China has for years waged a campaign against Islamic influence, removing decorative elements and Arabic script from buildings, signs and arches, and now, targeting mosques in Ningxia and other provinces.
In Xinjiang, things have taken an especially sinister turn with “re-education” camps that subject detainees to horrific physical torture, political indoctrination and forced labour. Growing a beard, fasting and reading the Koran have all been deemed suspicious behaviour by the government and reason enough to be interned in camps.
Former detainees have told the Telegraph of being electrocuted by cattle prods, made to pledge loyalty to the ruling Party, and of being forced to work in factories manufacturing gloves for little pay.
Schools that previously taught Arabic language and trained imams have also been forced to shutter, the Telegraph has reported. Instead, the government has set up special schools to train imams to have the “correct political stance,” according to Chinese state media.
Chinese authorities are “really worried about external religious influence and authority,” said Dru Gladney, an expert in China’s ethnic minority groups and a professor of anthropology at Pomona College.
Being religious “is a threat to the political authority to the state; you’re giving allegiance to a non-Chinese authority,” said Mr Gladney.
“Whether it’s the Dalai Lama or the Pope, or it’s the head of Falun Gong [a spiritual group], the state won’t tolerate it.”
Pictures of exiled Tibetan spiritual leader the Dalai Lama are banned, though photos of Mr Xi are allowed, and encouraged, as observed by foreign journalists on a recent government-arranged trip to Tibet.
“Xi is centralising authority and centralising power,” said David Stroup, a lecturer at the University of Manchester who has studied ethnic minority groups in China.
There’s an interest “to build a nation-state identity,” he said.
Indeed Mr Xi has talked of the “Chinese dream” – an effort to foster a shared identity, a move the Communist Party is betting will secure greater political stability in the long-run.
Experts, however, argue that the suppression campaign in the long-term will backfire.
“They’re creating more resentment among Muslim communities, and theyr’e going to push more of them into more radical solutions,” said Mr Gladney.

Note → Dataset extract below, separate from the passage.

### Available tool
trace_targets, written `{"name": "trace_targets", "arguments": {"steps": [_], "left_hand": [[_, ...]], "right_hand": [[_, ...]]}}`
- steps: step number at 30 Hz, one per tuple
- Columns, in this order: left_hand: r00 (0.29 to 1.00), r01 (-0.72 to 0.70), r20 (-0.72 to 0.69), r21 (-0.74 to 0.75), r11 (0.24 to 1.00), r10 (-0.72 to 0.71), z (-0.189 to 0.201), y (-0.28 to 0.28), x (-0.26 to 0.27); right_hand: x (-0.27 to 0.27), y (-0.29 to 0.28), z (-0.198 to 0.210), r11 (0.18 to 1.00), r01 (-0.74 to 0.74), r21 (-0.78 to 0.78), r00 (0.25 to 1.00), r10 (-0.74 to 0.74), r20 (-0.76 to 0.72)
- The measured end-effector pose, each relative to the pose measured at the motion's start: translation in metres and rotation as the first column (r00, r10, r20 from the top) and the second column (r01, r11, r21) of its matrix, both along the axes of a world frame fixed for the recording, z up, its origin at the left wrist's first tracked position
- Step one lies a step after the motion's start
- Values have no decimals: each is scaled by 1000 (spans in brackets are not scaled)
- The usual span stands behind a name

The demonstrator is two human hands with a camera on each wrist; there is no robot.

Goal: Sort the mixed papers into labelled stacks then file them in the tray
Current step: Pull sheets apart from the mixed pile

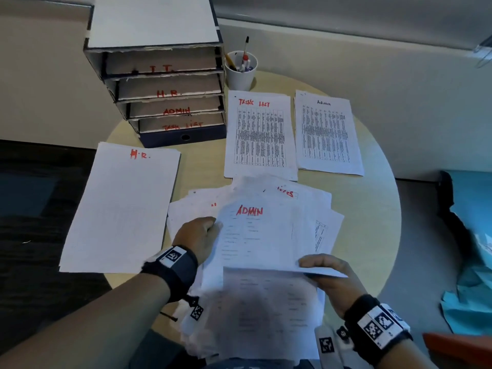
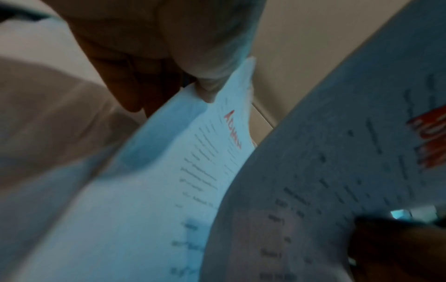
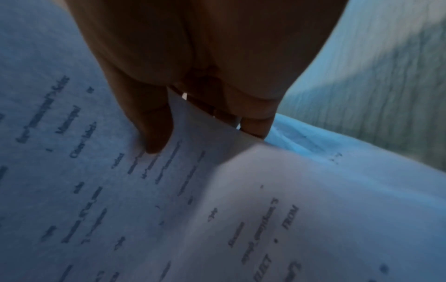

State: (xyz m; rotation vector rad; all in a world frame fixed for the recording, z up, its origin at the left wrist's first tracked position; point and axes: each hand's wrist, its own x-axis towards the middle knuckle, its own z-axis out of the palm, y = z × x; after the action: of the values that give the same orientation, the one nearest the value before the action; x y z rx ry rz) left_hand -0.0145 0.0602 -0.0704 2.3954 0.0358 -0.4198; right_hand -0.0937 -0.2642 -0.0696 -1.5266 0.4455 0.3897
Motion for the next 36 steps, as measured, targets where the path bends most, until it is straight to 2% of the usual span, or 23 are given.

Officially, the ruling Party recognises five major religions – Buddhism, Taoism, Islam, Catholicisim and Protestantism. But in practice, the government tightly controls and regulates the practise of these faiths.
China, for instance, has long insisted that it approve bishop appointments, clashing with absolute papal authority to select them. Even mentions of “God” and “Bible” have been censored from children’s classics, like Robinson Crusoe, translated for school curriculums instead as “good heaven” and “several books.”

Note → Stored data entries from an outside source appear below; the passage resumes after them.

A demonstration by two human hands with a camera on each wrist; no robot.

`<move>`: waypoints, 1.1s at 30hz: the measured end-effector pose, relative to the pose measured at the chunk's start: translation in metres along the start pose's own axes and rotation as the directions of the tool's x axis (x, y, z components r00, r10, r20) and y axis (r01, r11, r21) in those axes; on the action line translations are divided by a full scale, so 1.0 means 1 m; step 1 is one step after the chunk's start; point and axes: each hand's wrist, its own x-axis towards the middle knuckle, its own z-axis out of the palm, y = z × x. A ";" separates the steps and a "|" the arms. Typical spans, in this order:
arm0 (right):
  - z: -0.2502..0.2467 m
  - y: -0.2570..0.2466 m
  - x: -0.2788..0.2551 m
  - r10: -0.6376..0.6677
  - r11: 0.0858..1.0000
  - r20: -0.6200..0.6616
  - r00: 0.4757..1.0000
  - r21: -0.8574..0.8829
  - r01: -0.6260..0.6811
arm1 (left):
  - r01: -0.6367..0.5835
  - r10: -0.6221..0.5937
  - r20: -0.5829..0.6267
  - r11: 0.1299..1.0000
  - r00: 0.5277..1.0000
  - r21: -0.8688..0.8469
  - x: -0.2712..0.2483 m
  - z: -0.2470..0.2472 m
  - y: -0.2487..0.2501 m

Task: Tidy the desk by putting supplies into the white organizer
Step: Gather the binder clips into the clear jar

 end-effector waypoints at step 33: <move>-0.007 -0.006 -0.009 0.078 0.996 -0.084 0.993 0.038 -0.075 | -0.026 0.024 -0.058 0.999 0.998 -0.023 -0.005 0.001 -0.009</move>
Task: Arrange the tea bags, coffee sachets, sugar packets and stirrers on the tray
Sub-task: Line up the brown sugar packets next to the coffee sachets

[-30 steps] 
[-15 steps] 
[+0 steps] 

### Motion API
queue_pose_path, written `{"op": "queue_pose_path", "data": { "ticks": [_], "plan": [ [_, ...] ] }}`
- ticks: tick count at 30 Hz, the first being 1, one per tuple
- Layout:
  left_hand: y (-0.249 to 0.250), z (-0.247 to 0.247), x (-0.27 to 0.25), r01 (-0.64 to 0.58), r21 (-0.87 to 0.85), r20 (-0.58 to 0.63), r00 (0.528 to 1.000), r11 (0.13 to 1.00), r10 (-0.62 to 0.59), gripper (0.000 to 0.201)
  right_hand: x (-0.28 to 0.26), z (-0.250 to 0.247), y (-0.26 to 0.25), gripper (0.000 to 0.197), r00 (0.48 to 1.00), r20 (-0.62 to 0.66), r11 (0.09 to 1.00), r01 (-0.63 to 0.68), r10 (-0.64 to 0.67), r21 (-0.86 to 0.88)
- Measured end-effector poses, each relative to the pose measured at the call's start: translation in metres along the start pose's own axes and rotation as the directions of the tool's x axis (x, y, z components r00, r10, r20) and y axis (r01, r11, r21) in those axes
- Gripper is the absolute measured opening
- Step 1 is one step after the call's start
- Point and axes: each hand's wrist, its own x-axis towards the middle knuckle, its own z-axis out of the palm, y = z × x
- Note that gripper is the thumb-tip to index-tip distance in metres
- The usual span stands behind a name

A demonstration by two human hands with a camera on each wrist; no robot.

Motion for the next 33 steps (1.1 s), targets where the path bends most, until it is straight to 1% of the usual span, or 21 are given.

The suppression is not “just targeted exclusively at Islam, but seems to be prosecuted most vigorously when it comes to Islam,” said Rian Thum, senior research fellow at the University of Nottingham.
That is because of broader Islamophobia in China given a misperception that terrorism is linked to Islam, he said.
Another reason is “the turn toward ethnonationalism as a legitimising narrative for why the Communist Party should be the organisation that runs China".
And that is why religions deemed to be foreign are being targeted, he said.
“This is an ethnonationalist purge of cultural material seen as foreign by virtue of not lining up with the Han ethnic majority.”